The main Archdiocesan sites (archstl.org, archstldev.com, and stlouisreview.com) are all hosted via SoftLayer in Dallas, while Catholic Youth Apostolate sites (like stlyouth.org and cycstl.net) are hosted via Hot Drupal in North Carolina.

I was able to set up a linode (linode.com) for less than $20 to run Apache Solr via Jetty, and that server is then accessible to all our other servers to send and receive search index data. This solution allows our main web servers to keep resources free from expensive MySQL search queries and the large databases that result from storing 20k+ nodes’ search data in the main site DB.

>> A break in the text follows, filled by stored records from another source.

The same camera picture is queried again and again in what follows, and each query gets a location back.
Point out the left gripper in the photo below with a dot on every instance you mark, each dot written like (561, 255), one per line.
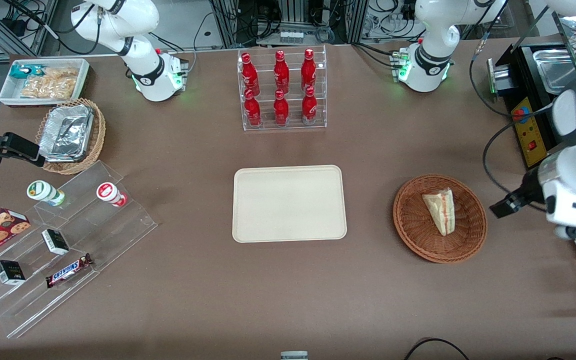
(527, 191)

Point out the triangle sandwich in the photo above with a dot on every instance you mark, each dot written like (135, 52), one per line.
(442, 210)

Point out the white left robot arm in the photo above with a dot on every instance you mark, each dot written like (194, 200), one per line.
(430, 30)

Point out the tan wicker basket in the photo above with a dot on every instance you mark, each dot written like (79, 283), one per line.
(99, 135)

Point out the round brown wicker basket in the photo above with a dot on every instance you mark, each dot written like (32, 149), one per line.
(418, 235)

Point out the beige rectangular tray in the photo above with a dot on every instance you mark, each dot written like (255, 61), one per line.
(288, 202)

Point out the stack of foil trays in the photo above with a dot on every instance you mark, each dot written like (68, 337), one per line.
(65, 132)

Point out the green lid cup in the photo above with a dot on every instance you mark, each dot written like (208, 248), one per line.
(43, 191)

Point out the white plastic bin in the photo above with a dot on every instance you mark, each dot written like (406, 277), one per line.
(8, 95)

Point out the clear bag of crackers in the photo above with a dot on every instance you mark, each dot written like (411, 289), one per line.
(48, 89)
(63, 73)

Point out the black food warmer yellow panel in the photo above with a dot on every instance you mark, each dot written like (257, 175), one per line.
(525, 135)

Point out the teal snack packet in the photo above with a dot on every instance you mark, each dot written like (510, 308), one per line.
(23, 71)

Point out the red lid cup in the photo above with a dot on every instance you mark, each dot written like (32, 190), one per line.
(109, 193)

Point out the small black box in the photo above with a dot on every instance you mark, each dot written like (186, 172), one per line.
(55, 241)
(9, 272)

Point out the clear acrylic stepped shelf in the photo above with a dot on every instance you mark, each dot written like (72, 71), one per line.
(118, 235)

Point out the snickers chocolate bar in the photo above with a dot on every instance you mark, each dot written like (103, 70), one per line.
(68, 271)

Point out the steel warmer pan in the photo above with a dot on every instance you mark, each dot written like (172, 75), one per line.
(553, 67)

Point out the red cola bottle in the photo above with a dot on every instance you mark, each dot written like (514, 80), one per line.
(249, 72)
(281, 109)
(281, 70)
(309, 105)
(252, 110)
(308, 67)

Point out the small white grey device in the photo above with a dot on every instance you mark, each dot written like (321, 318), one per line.
(294, 356)

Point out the clear acrylic bottle rack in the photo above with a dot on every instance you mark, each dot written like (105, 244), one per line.
(268, 60)

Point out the aluminium frame structure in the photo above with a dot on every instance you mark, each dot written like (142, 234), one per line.
(223, 25)

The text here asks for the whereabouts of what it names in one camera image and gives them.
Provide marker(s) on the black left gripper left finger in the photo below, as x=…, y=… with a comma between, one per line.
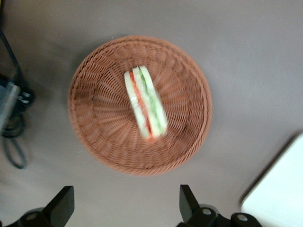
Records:
x=62, y=203

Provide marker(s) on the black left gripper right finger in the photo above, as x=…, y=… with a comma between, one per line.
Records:
x=189, y=203

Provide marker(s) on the triangle sandwich with vegetable filling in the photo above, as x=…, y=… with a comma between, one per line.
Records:
x=145, y=104

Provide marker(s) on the beige plastic tray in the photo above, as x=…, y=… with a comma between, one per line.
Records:
x=279, y=189

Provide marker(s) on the brown round wicker basket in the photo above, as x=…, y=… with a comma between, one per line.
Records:
x=99, y=113

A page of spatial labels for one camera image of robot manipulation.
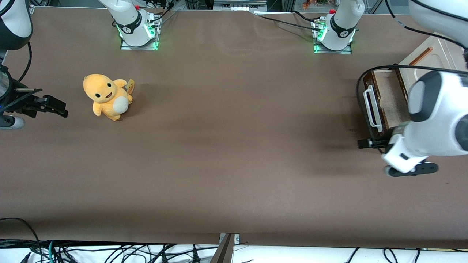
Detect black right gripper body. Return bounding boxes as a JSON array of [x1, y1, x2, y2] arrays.
[[0, 68, 44, 118]]

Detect white drawer handle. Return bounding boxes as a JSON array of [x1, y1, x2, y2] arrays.
[[363, 85, 384, 133]]

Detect dark brown wooden drawer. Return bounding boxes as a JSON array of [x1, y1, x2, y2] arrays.
[[360, 66, 414, 148]]

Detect orange plush toy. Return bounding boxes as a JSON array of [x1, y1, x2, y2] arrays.
[[83, 73, 135, 122]]

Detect white cabinet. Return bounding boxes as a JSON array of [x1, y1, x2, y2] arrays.
[[397, 32, 468, 99]]

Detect brown table cover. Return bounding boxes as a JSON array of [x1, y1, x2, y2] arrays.
[[0, 7, 468, 250]]

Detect grey power strip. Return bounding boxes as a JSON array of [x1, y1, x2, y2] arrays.
[[213, 0, 268, 12]]

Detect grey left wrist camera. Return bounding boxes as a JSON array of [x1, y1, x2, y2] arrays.
[[383, 162, 439, 178]]

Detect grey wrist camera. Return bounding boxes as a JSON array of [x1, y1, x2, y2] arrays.
[[383, 162, 439, 178], [0, 115, 25, 130]]

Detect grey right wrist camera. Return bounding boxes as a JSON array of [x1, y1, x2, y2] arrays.
[[0, 115, 25, 130]]

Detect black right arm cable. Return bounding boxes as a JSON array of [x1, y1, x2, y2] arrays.
[[18, 41, 33, 83]]

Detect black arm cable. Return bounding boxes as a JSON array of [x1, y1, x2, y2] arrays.
[[356, 0, 468, 155], [18, 41, 33, 83]]

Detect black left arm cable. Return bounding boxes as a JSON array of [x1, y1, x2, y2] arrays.
[[356, 0, 468, 155]]

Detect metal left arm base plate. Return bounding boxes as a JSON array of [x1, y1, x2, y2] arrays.
[[313, 18, 353, 55]]

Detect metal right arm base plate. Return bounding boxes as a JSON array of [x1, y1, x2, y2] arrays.
[[120, 15, 160, 51]]

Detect orange-brown cabinet handle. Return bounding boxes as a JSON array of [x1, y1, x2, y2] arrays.
[[409, 46, 434, 66]]

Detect black looped cable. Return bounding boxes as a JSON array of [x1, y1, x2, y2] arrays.
[[0, 218, 44, 263]]

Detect black cable on table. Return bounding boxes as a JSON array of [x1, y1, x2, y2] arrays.
[[254, 15, 320, 32], [291, 10, 322, 24]]

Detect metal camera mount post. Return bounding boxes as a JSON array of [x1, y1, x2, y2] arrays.
[[210, 233, 241, 263]]

You can find the process by which I set up the search server in this issue on the Development website. The best thing about this system is that I can really make the search server fly; ping takes about 30-40ms between the search server and our other servers, and queries only take about 150-250ms to reach the websites.

Any large organization looking to vastly improve search performance (and usability), especially on a Drupal site (it’s so easy, with the Apache Solr Search Integration module pluggable right out of the box), should look into setting up a dedicated search VPS or server (depending on your search traffic).

Our linode Solr server typically sits close to idle, even at peak hours (right now it’s showing 0.00, 0.00, 0.00), and I’ll probably set it up to do some other tasks off-site as well, since it has the spare CPU, memory and disk space available (and a really fat pipe to the Internet!).